LET ME EXPLAIN TO YOU WHY YOU ARE WRONG ABOUT EVERYTHING
Great LP, Bobbin. It's really interesting watch a playthrough of a game like this, with so many weird flaws, and yet alive with ideas and possible innovations. It's a shame it's probably a dead end and nothing will take cues from it. I'd love to see a refinement of its ideas and gameplay.

Also, L.A. Confidential is dope, both the book and the movie, although the book has some very strange plotlines that the movie wisely excised. but Ellroy is a magnificent writer with a tremendous sense of place, and a remarkable ability to make even total shitheels compelling and sympathetic.

One thing worth mentioning is that L.A. Confidential is the third novel in James Ellroy's "L.A. Quartet". The first was The Black Dahlia, which we've talked about, to some extent. The second was The Big Nowhere, which introduced the character of Dudley Smith, and featured a character named "Buzz Meeks" as the protagonist. So the name was reused for the movie of LA Confidential in a somewhat different context. In the novel of L.A. Confidential, Dudley Smith avoids prosecution for his crimes, and he's brought down in the final book in the L.A. Quartet, White Jazz, by Exley, who became deputy chief of the LAPD as a result of the Nite Owl case's resolution.
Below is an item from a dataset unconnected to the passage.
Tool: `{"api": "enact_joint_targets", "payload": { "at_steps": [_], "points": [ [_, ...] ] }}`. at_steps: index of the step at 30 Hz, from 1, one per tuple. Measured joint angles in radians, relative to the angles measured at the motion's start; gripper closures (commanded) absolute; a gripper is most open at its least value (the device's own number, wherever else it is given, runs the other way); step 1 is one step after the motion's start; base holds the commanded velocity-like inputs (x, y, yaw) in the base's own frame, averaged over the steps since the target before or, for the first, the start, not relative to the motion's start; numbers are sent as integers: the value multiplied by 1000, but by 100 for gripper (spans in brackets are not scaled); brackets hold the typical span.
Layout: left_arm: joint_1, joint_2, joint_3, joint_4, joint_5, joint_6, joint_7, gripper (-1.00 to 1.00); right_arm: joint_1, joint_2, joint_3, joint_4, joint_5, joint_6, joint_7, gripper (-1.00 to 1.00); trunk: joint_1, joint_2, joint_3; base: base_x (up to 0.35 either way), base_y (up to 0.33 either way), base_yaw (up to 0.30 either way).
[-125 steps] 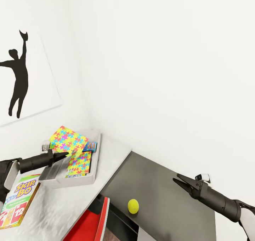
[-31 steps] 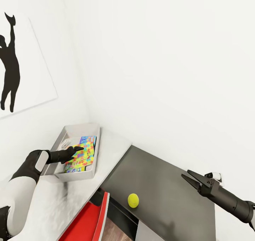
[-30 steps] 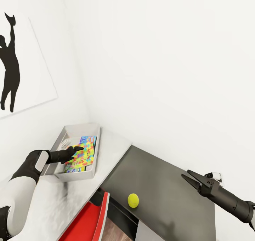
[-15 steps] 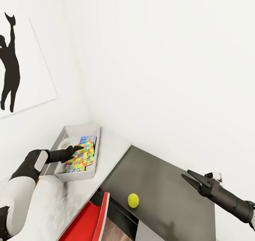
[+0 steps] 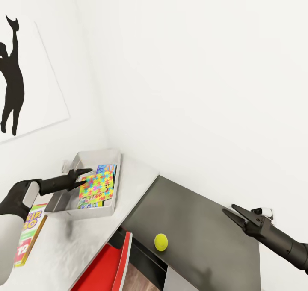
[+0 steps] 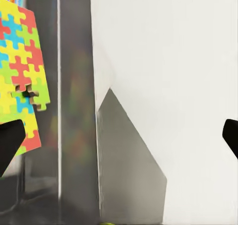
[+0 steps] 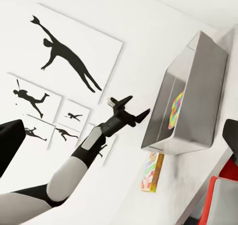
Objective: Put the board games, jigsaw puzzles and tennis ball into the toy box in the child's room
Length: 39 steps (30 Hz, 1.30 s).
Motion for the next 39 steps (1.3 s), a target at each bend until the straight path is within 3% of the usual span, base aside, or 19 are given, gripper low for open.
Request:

Ellroy has just started a second L.A. Quartet, with Perfidia, which is set around when Pearl Harbor happened, and features a younger Dudley Smith as one of the characters.

One L.A. Confidential connection that really stuck out to me from this game is that in mannerisms, Cole's boss at the Homicide desk is really reminiscent of James Cromwell's portrayal of Dudley Smith in the film.